Achebe, as an “intellectual,” has an obligation to the society to further the course and cause of truth as well as enlightenment. In this endeavour, he has obviously failed. Rather, he has lent undue credibility to falsehood. He has promoted unwarranted malice against another human being by using half information and uncompleted facts.

Achebe has some undisclosed grudges against Awolowo. But that is allowed because he is human just as Awolowo is human too.
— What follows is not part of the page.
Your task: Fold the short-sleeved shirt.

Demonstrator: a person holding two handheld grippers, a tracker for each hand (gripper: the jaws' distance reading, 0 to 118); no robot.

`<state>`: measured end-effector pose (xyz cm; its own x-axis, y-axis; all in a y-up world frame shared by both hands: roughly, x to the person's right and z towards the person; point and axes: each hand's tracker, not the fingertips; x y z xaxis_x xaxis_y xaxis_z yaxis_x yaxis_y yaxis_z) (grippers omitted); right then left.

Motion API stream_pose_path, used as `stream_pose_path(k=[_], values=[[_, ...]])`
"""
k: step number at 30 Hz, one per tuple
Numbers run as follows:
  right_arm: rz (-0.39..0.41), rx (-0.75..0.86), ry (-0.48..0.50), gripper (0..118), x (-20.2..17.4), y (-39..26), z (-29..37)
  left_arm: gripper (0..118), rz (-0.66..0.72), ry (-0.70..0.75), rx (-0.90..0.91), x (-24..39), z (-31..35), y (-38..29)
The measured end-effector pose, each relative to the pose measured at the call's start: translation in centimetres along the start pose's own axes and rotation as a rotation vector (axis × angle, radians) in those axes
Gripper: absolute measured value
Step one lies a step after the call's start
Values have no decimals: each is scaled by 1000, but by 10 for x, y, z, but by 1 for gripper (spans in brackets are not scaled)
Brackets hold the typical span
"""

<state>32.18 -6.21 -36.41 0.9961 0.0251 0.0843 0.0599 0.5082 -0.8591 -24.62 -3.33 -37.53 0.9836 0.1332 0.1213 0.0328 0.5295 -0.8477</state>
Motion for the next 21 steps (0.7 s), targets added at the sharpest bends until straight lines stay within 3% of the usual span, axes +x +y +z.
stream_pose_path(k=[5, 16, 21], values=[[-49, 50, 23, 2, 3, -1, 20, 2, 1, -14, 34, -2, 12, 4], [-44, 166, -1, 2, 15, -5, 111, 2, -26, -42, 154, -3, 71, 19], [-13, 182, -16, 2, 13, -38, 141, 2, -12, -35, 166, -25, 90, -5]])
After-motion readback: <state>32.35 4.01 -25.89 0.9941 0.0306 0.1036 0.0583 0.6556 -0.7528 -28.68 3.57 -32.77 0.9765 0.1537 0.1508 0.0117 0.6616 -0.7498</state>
He is free to grudge anyone that catches his fancy. But he is not allowed to maul facts and engage in deliberate obfuscation of truth. This is more especially so because he lays claim, and justifiably too, to being an intellectual.

This bitterness against Awo is getting him to the point where he is now hurting himself and his reputation as an intellectual. It seems he would need some therapy to achieve some emotional balance and become more level-headed and even-handed in the discharge of his duties to himself, the academic community, his Igbo people and the entire world which he so badly craves as his stage.

Anything done to hurt the course and cause of truth is an ignoble act. If carpenters and bricklayers are misguided because of their lack of access to information, this ought not to be the forte of someone described as intellectual. He has a duty to lay all the facts out there and then express his view or opinions just as any other subjective individual will do.

Achebe, because of his malice against Awo, lost the chance of helping others to seeing his view by failing to put out all the facts of the situation. He allowed his case to be undermined by being intellectually dishonest and hypocritical. He undermined his reputation and his legacy, because on his death bed, others will come to pass judgment on him regarding this folly among others.